Data records »
========================
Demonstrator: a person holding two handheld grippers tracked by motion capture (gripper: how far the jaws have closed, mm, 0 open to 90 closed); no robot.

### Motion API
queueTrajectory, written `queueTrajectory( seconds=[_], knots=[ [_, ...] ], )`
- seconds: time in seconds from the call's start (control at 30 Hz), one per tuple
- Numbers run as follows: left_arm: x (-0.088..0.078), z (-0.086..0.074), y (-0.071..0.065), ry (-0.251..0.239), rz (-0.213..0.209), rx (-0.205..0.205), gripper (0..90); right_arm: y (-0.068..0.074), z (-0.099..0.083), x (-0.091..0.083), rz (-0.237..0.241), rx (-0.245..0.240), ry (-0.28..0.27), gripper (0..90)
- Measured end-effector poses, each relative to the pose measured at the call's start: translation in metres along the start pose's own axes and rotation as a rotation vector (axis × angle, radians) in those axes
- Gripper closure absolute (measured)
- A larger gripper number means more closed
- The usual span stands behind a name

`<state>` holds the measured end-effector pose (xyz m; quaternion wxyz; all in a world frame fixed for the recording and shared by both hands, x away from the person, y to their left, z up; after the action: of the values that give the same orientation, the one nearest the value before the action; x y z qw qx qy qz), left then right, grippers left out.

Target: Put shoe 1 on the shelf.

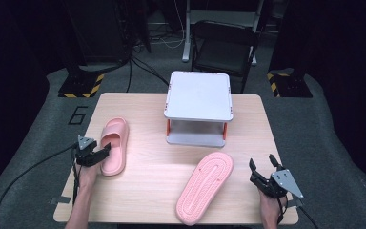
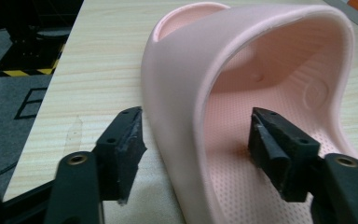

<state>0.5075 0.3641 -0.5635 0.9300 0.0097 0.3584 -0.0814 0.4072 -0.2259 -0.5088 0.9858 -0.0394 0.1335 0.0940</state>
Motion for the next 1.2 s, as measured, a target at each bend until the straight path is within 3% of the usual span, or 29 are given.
queueTrajectory(
  seconds=[0.03, 0.13, 0.17, 0.23, 0.27, 0.47, 0.63, 0.77, 0.97, 1.2],
  knots=[
    [0.000, 0.000, 0.000, -0.004, 0.000, -0.002, 37.3, 0.000, 0.000, 0.000, 0.000, 0.000, 0.000, 24.4],
    [-0.002, 0.004, 0.000, -0.025, 0.010, 0.019, 50.1, -0.002, 0.000, -0.001, -0.003, 0.006, -0.005, 24.4],
    [-0.002, 0.005, 0.000, -0.031, 0.008, 0.026, 59.5, -0.003, 0.000, -0.001, -0.010, 0.010, -0.003, 24.4],
    [-0.001, 0.004, 0.001, -0.029, 0.018, 0.030, 61.5, -0.004, 0.000, -0.001, -0.009, 0.011, -0.002, 24.5],
    [0.000, 0.004, 0.002, -0.030, 0.019, 0.026, 67.2, -0.004, -0.001, -0.001, -0.012, 0.015, 0.001, 24.5],
    [0.002, 0.006, 0.005, -0.040, 0.030, 0.030, 73.6, -0.001, -0.001, -0.001, -0.008, 0.005, 0.005, 24.6],
    [0.000, 0.011, 0.003, -0.025, 0.059, 0.065, 78.2, 0.001, -0.002, 0.001, -0.008, 0.000, 0.008, 24.6],
    [-0.004, 0.017, -0.008, -0.036, 0.073, 0.151, 83.6, 0.001, -0.002, 0.001, -0.008, -0.004, 0.008, 24.7],
    [-0.017, 0.022, -0.036, -0.070, -0.026, 0.159, 83.8, 0.001, -0.001, 0.001, -0.010, -0.002, 0.006, 24.7],
    [-0.036, 0.024, -0.085, -0.096, -0.186, 0.245, 83.5, 0.000, -0.001, 0.001, -0.013, 0.003, 0.007, 24.7]
  ],
)
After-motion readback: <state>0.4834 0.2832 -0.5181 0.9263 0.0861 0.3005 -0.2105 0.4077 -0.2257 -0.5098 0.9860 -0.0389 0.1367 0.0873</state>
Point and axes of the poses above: each handheld gripper's, and its own axes: x roughly forward along the jaws, z roughly out of its top, y roughly to its left, the point moved 8 cm from there along x, roughly forward along the jaws, and after that the axes turned 12 degrees about y, right-handed, at the moved point
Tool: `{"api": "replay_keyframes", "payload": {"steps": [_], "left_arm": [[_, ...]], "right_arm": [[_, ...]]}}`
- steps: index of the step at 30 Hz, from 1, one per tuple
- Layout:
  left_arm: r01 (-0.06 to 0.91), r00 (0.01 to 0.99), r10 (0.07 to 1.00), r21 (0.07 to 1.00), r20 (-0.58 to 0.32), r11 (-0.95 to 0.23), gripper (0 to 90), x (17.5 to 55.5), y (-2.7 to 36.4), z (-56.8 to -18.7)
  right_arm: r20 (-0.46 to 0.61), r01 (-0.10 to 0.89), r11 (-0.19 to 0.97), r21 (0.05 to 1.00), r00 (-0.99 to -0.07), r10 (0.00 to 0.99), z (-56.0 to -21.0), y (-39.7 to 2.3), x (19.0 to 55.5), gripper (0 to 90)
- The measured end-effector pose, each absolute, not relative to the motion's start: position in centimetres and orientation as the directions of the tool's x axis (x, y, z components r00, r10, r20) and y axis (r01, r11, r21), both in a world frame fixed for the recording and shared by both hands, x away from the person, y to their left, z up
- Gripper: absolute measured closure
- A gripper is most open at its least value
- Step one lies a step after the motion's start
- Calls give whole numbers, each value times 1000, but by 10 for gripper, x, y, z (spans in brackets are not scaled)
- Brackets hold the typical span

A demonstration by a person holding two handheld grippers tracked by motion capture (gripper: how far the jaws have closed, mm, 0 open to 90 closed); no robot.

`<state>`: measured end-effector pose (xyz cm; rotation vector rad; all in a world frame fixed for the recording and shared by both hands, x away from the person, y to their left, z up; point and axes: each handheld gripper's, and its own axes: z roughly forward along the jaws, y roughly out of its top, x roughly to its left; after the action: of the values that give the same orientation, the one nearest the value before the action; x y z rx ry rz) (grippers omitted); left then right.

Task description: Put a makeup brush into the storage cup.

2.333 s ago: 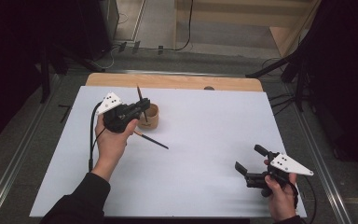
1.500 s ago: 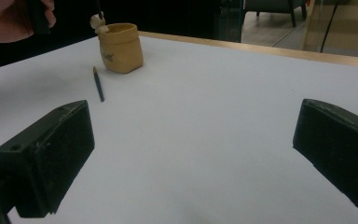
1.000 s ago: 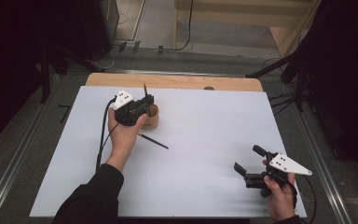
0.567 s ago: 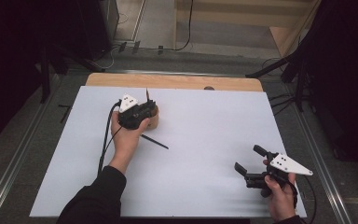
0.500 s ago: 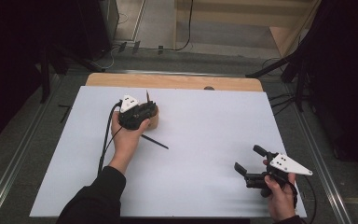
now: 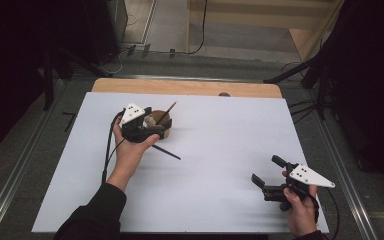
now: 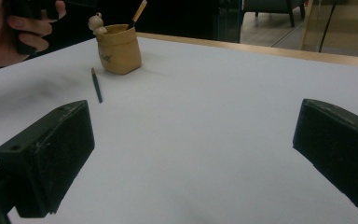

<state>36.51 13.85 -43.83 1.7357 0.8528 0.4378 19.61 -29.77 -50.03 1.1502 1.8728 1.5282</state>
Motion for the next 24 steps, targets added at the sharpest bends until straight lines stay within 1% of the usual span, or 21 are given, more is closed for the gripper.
{"api": "replay_keyframes", "payload": {"steps": [2, 3, 6, 13, 24], "left_arm": [[325, 689, 712, 935, -132, -142, 6, 362, 143, -437], [326, 700, 700, 936, -144, -134, 0, 360, 146, -437], [319, 704, 693, 941, -155, -114, 0, 355, 153, -437], [336, 687, 707, 936, -166, -106, 0, 343, 169, -445], [321, 691, 705, 941, -158, -104, 0, 313, 193, -452]], "right_arm": [[150, 313, 34, 949, -544, 825, -500, -298, 196, 0], [151, 314, 34, 949, -544, 825, -500, -297, 196, 0], [150, 314, 34, 949, -544, 826, -500, -297, 196, 0], [146, 313, 39, 949, -545, 826, -500, -296, 197, 0], [142, 311, 42, 949, -544, 827, -500, -295, 196, 0]]}}
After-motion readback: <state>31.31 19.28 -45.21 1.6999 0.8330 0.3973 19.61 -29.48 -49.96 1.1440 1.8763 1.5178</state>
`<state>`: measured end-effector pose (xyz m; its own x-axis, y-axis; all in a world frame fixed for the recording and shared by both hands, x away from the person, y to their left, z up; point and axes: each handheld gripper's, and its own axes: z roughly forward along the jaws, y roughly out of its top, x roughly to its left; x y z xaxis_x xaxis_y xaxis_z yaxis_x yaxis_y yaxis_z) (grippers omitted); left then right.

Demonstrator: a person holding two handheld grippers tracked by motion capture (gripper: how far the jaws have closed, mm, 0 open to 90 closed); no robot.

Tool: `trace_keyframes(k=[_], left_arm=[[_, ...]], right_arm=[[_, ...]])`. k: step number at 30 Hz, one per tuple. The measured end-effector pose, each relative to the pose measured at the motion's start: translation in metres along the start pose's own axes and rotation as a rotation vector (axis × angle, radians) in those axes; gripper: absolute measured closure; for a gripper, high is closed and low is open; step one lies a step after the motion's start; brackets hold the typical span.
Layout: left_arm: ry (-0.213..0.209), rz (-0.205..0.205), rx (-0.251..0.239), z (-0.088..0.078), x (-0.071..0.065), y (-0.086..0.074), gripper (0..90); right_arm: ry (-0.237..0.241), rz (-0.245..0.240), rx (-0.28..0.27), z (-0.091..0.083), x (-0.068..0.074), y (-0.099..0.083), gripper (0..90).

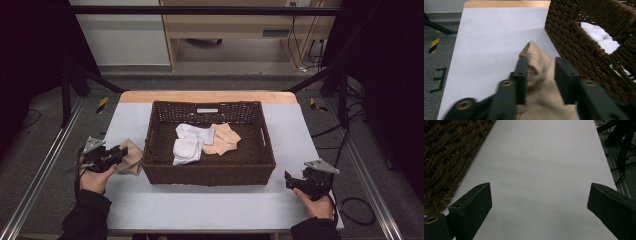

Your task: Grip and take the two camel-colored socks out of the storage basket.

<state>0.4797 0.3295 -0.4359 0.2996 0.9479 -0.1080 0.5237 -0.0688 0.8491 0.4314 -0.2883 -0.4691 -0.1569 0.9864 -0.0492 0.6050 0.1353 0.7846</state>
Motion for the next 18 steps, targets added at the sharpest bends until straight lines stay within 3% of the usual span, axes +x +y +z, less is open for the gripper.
trace_keyframes(k=[1, 3, 6, 14, 18], left_arm=[[-0.006, 0.001, -0.012, -0.003, 0.0, -0.002, 53.6], [-0.014, 0.006, -0.037, -0.011, 0.001, -0.004, 39.4], [-0.023, 0.009, -0.045, -0.016, 0.002, -0.006, 34.1], [-0.021, 0.007, -0.042, -0.034, 0.005, -0.019, 28.7], [-0.007, 0.007, -0.015, -0.037, 0.007, -0.031, 27.6]], right_arm=[[-0.001, 0.002, 0.0, 0.0, 0.0, 0.0, 6.0], [-0.001, 0.004, 0.0, 0.0, 0.0, 0.0, 5.9], [-0.002, 0.003, 0.0, 0.0, 0.0, 0.0, 5.9], [-0.004, 0.011, -0.001, -0.001, -0.002, -0.001, 5.9], [-0.005, 0.012, -0.004, -0.001, -0.002, -0.001, 5.8]])
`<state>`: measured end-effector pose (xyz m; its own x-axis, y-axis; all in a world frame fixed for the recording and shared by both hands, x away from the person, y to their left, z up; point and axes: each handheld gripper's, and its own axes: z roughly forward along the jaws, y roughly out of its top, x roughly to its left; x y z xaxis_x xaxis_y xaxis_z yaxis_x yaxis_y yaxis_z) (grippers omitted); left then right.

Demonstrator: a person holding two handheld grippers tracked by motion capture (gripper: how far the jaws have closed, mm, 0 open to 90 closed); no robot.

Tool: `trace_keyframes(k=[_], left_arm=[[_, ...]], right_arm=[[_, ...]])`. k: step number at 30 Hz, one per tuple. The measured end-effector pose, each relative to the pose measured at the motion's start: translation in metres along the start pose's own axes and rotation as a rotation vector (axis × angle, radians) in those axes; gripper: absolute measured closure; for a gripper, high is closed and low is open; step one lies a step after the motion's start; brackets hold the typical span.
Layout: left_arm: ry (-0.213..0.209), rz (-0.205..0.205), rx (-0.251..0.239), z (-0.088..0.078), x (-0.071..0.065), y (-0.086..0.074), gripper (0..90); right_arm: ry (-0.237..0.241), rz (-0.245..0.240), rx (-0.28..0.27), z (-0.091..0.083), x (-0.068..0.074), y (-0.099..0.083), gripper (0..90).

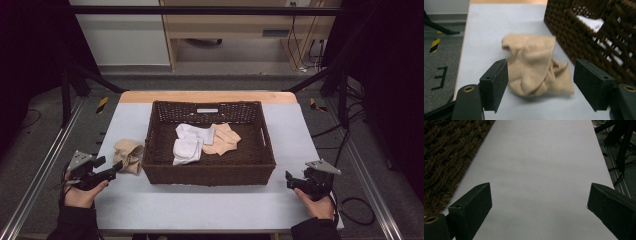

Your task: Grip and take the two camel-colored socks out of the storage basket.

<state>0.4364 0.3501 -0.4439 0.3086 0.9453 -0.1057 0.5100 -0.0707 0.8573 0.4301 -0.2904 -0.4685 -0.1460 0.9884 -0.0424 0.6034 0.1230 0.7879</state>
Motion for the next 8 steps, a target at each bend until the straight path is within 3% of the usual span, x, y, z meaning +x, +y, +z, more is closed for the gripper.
trace_keyframes(k=[2, 8], left_arm=[[0.021, 0.016, 0.042, 0.001, 0.003, -0.009, 27.3], [0.021, 0.032, 0.073, -0.004, 0.005, -0.019, 26.3]], right_arm=[[0.001, -0.001, -0.001, 0.0, 0.0, 0.0, 5.8], [0.002, 0.005, -0.001, 0.0, -0.001, 0.0, 5.8]])
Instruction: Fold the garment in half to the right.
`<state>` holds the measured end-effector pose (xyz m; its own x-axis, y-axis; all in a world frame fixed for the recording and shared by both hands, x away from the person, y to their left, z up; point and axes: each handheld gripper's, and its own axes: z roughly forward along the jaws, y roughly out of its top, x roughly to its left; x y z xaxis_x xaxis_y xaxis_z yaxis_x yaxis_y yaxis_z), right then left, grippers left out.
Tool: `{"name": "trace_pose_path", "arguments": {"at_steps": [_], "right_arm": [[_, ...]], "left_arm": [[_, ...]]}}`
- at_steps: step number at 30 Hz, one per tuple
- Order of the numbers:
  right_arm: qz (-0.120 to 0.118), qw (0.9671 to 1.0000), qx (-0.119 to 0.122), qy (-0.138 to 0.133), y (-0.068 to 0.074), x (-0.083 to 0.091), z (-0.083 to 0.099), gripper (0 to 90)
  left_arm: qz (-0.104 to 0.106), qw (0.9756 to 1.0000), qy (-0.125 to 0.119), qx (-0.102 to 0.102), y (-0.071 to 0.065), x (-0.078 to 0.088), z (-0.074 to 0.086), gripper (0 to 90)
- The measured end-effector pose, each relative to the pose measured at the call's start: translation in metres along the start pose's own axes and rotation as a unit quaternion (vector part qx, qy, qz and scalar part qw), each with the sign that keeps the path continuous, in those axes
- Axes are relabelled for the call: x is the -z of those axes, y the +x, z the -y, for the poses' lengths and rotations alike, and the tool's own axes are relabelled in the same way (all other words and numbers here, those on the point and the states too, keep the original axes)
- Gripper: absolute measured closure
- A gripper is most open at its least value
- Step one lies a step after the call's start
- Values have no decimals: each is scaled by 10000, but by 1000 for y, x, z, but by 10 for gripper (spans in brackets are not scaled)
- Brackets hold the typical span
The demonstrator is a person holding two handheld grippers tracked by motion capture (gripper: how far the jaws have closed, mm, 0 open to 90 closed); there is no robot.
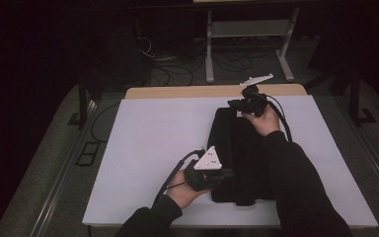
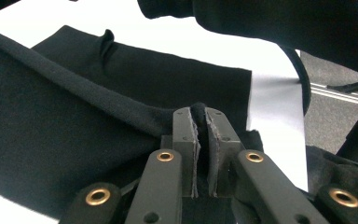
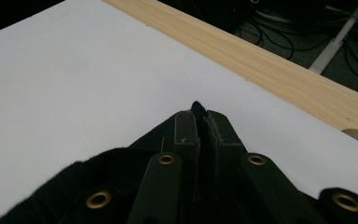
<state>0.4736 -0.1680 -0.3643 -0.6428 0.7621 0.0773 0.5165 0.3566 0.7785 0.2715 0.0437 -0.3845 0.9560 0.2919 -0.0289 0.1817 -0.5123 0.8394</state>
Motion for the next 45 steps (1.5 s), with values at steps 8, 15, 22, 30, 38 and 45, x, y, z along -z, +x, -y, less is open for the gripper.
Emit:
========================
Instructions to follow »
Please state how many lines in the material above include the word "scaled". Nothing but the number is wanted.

Response area »
2